My daughter gave me a Duracell Powermat for Christmas and I’m loving it so much I bought a second one for my New York office. The system consists of a sleek base unit that can accommodate two devices, a case for my Samsung Galaxy S3, and a portable battery unit that can charge a fading phone away from the base. This is cordless charging, the same inductive technology used to recharge electric toothbrushes. I first saw it demonstrated in 2009 at Qualcomm, but it was a bit clunky and didn’t seem all that interesting at the time.

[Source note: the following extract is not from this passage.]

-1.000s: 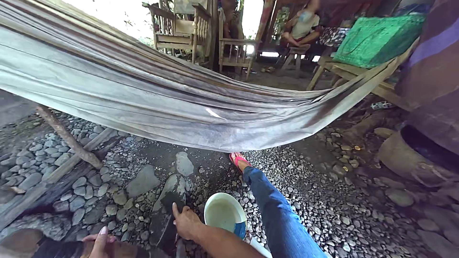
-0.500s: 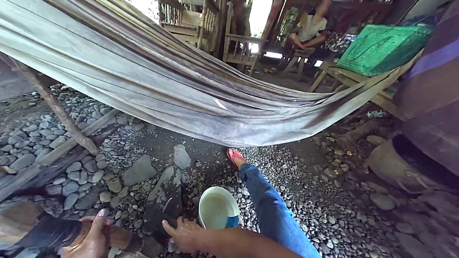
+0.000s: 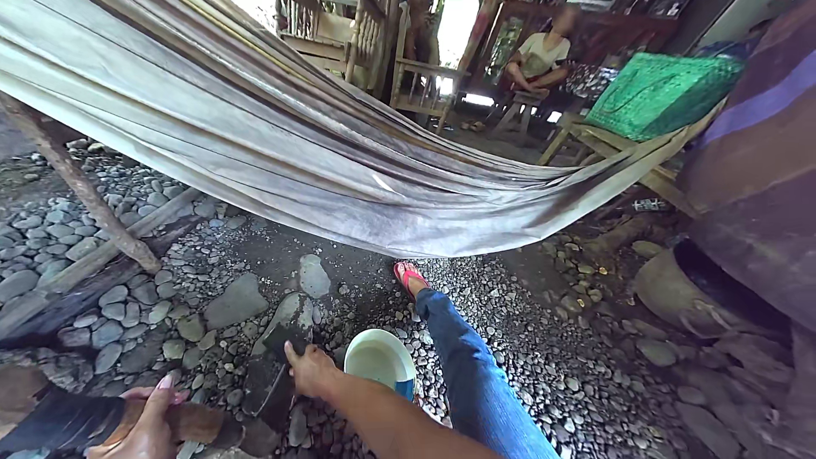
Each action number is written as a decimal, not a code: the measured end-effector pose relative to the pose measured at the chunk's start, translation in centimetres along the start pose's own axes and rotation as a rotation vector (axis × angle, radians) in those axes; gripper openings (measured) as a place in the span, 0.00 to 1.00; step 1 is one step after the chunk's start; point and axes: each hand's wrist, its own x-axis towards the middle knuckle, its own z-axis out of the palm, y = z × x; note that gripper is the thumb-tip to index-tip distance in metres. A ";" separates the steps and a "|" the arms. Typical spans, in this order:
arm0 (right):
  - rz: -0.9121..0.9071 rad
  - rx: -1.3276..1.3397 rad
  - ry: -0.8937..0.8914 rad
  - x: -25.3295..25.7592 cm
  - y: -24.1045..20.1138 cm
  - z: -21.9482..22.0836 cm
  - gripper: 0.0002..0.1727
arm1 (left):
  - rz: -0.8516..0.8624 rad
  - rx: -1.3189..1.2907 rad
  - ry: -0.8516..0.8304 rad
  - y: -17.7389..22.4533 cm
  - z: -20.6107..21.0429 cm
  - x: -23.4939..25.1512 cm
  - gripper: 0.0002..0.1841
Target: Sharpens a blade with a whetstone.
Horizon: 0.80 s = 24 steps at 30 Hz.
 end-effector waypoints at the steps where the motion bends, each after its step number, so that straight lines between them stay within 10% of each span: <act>1: 0.049 0.030 -0.001 0.4 -0.6 -0.7 0.40 | 0.012 0.000 -0.006 0.1 0.0 0.0 0.10; 8: -0.184 -0.116 -0.091 -4.8 2.4 3.7 0.38 | -0.011 -0.018 -0.039 -0.7 -0.2 -0.5 0.09; 24: 0.050 -0.188 -0.039 -0.6 -1.2 1.0 0.36 | -0.020 -0.019 0.159 0.2 0.3 0.5 0.07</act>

But in practice the system is awesome with a couple irritations. After fitting the case over the phone and plugging it’s male connector into the phone’s female micro-USB port (tight fit, which makes changing cases a bit of a hassle — more on that in a second) the phone can be placed on the charging base where it magnetically slips into the proper position with an audible confirmation that charging has started. I set the phone to go into “bedside” mode when its docked on the Powermat. Only two phones are supported — the Galaxy and the iPhone 4s — but the iPhone 5 case is expected sometime soon. The base units come in three, two and single device configurations. I thought the spare battery brick was a nice-to-have, not a need-to-have, but on a recent vacation it was pressed into use.
The hard plastic case isn’t as rugged as an Otterbox and has to be removed if I want to dock the phone in the car cradle. I imagine Duracell has a car unit in the works, but for now I have to peel off the Duracell case to use the phone in the car for the usual GPS/handsfree/Audible/music stuff.

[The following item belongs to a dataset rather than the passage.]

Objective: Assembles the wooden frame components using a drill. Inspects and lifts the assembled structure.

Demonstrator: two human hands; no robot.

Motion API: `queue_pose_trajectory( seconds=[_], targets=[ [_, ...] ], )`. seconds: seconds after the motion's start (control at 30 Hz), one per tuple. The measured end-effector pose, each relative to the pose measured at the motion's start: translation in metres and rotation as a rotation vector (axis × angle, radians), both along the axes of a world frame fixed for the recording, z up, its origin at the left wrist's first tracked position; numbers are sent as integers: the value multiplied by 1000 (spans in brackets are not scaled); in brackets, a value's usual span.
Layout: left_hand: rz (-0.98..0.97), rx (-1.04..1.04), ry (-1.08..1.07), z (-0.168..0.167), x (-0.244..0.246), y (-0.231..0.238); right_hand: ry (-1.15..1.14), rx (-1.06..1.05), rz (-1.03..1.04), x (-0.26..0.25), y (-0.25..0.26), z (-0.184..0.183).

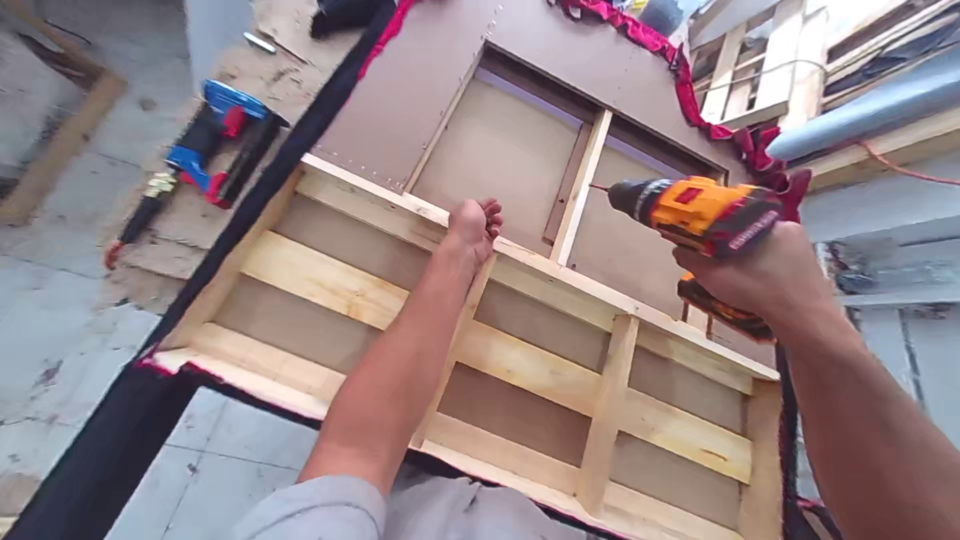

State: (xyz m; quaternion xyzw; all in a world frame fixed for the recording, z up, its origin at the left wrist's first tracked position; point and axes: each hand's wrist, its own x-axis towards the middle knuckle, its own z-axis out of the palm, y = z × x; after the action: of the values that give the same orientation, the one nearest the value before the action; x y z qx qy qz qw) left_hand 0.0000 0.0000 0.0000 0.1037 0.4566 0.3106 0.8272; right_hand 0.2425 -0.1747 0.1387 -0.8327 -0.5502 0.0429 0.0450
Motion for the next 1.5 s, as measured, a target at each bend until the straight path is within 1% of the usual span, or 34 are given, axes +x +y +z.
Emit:
queue_pose_trajectory(
  seconds=[0.07, 0.13, 0.2, 0.3, 0.4, 0.47, 0.57, 0.73, 0.87, 1.03, 1.13, 1.3, 1.37, 1.4, 1.5],
  targets=[
    [-20, 143, -127, 11, -10, -20, 157, 120, -53, -11, -40, 6],
    [-30, 209, -255, 22, -16, -43, 272, 235, -68, -27, -87, 7],
    [-30, 207, -367, 31, -17, -62, 337, 351, -96, -52, -134, 6],
    [-46, 196, -549, 28, -4, -86, 396, 581, -119, -102, -193, -2],
    [-64, 189, -695, 21, 16, -122, 501, 738, -125, -138, -226, -7],
    [-63, 166, -701, 24, 27, -145, 571, 782, -179, -146, -240, -15],
    [-51, 162, -700, 34, 46, -169, 627, 825, -232, -140, -251, -26],
    [-37, 139, -646, 55, 80, -201, 766, 866, -275, -110, -265, -39],
    [-65, 164, -618, 58, 112, -226, 830, 856, -295, -74, -279, -44],
    [-75, 227, -609, 58, 147, -243, 872, 842, -272, -29, -288, -51],
    [-58, 256, -597, 57, 162, -245, 879, 815, -270, -12, -290, -51],
    [-96, 407, -571, 57, 171, -239, 868, 828, -260, -1, -285, -51],
    [-91, 381, -617, 59, 178, -231, 865, 820, -253, 0, -273, -49],
    [-77, 332, -663, 59, 183, -226, 851, 805, -240, 2, -264, -49],
    [-24, 193, -763, 54, 204, -201, 701, 698, -200, 21, -222, -40]
  ],
)
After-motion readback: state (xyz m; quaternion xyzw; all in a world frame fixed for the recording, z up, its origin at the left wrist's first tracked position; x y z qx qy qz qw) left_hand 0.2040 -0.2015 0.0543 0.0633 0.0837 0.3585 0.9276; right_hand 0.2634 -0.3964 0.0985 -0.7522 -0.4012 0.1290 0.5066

Duracell is pushing the technology hard, painting a picture where charging bases will be available in coffee shops, nightclubs, airport lounges, stadiums, etc.. and apparently truly wireless charging is over the horizon.
Here’s the obligatory YouTube vision of Millenial bliss:
The double-device mat is $90 at Amazon and includes the portable battery pack and a case for a single phone.. A one-device mat is $32.